§ EXERCISE PROMPT
Every line of the data below is to be written out again exactly.

——

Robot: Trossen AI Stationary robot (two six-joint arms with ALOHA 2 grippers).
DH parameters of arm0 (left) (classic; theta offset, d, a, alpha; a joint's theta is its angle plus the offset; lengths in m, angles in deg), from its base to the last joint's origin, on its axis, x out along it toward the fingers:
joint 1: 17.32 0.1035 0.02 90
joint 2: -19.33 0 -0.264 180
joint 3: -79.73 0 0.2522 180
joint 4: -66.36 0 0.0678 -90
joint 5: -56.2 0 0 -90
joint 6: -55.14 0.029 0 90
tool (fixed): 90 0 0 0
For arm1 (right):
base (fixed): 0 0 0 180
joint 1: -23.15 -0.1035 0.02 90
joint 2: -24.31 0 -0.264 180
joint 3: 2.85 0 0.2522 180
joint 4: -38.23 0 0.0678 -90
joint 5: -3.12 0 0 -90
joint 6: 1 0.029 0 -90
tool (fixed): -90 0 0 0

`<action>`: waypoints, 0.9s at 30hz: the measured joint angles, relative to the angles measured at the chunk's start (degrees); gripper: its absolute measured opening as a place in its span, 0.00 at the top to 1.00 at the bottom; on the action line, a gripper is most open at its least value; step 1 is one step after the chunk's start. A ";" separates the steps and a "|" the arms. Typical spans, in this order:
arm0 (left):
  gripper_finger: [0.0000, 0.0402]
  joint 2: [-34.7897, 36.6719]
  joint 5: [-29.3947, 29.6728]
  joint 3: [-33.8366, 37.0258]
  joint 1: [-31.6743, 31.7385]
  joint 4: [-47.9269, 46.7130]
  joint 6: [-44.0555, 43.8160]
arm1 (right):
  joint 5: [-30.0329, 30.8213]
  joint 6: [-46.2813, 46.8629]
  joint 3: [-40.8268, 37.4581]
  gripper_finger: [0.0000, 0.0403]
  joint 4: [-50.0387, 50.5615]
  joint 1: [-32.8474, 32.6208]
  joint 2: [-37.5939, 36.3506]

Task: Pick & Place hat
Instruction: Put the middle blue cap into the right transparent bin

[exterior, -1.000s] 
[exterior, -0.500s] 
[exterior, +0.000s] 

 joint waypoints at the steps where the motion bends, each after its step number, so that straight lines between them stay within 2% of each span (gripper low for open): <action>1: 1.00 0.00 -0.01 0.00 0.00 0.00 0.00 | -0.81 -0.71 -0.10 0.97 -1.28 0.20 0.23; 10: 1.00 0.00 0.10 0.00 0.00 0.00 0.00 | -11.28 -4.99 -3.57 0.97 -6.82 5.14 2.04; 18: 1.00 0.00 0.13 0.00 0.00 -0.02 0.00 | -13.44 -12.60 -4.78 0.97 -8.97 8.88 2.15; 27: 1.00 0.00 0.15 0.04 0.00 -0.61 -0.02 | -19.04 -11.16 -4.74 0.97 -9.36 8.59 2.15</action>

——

§ ANSWER TO THIS EXERCISE
Robot: Trossen AI Stationary robot (two six-joint arms with ALOHA 2 grippers).
DH parameters of arm0 (left) (classic; theta offset, d, a, alpha; a joint's theta is its angle plus the offset; lengths in m, angles in deg), from its base to the last joint's origin, on its axis, x out along it toward the fingers:
joint 1: 17.32 0.1035 0.02 90
joint 2: -19.33 0 -0.264 180
joint 3: -79.73 0 0.2522 180
joint 4: -66.36 0 0.0678 -90
joint 5: -56.2 0 0 -90
joint 6: -55.14 0.029 0 90
tool (fixed): 90 0 0 0
For arm1 (right):
base (fixed): 0 0 0 180
joint 1: -23.15 -0.1035 0.02 90
joint 2: -24.31 0 -0.264 180
joint 3: 2.85 0 0.2522 180
joint 4: -38.23 0 0.0678 -90
joint 5: -3.12 0 0 -90
joint 6: 1 0.029 0 -90
tool (fixed): -90 0 0 0

`<action>`: waypoints, 0.9s at 30hz: the measured joint angles, relative to the angles measured at the chunk's start (degrees); gripper: its absolute measured opening as a place in its span, 0.00 at the top to 1.00 at the bottom; on the action line, a gripper is most open at its least value; step 1 is one step after the chunk's start. A ";" separates the steps and a "|" the arms. Typical spans, in this order:
arm0 (left):
  gripper_finger: [0.0000, 0.0402]
  joint 2: [-34.7897, 36.6719]
  joint 5: [-29.3947, 29.6728]
  joint 3: [-33.8366, 37.0258]
  joint 1: [-31.6743, 31.7385]
  joint 4: [-47.9269, 46.7130]
  joint 6: [-44.0555, 43.8160]
arm1 (right):
  joint 5: [-30.0329, 30.8213]
  joint 6: [-46.2813, 46.8629]
  joint 3: [-40.8268, 37.4581]
  gripper_finger: [0.0000, 0.0403]
  joint 4: [-50.0387, 50.5615]
  joint 1: [-32.8474, 32.6208]
  joint 2: [-37.5939, 36.3506]

Task: Pick & Place hat
Instruction: Put the middle blue cap into the right transparent bin

[exterior, -1.000s] 
[exterior, -0.500s] 
[exterior, +0.000s] 

 joint waypoints at the steps where the motion bends, each after its step number, so that straight lines between them stay within 2% of each span (gripper low for open): <action>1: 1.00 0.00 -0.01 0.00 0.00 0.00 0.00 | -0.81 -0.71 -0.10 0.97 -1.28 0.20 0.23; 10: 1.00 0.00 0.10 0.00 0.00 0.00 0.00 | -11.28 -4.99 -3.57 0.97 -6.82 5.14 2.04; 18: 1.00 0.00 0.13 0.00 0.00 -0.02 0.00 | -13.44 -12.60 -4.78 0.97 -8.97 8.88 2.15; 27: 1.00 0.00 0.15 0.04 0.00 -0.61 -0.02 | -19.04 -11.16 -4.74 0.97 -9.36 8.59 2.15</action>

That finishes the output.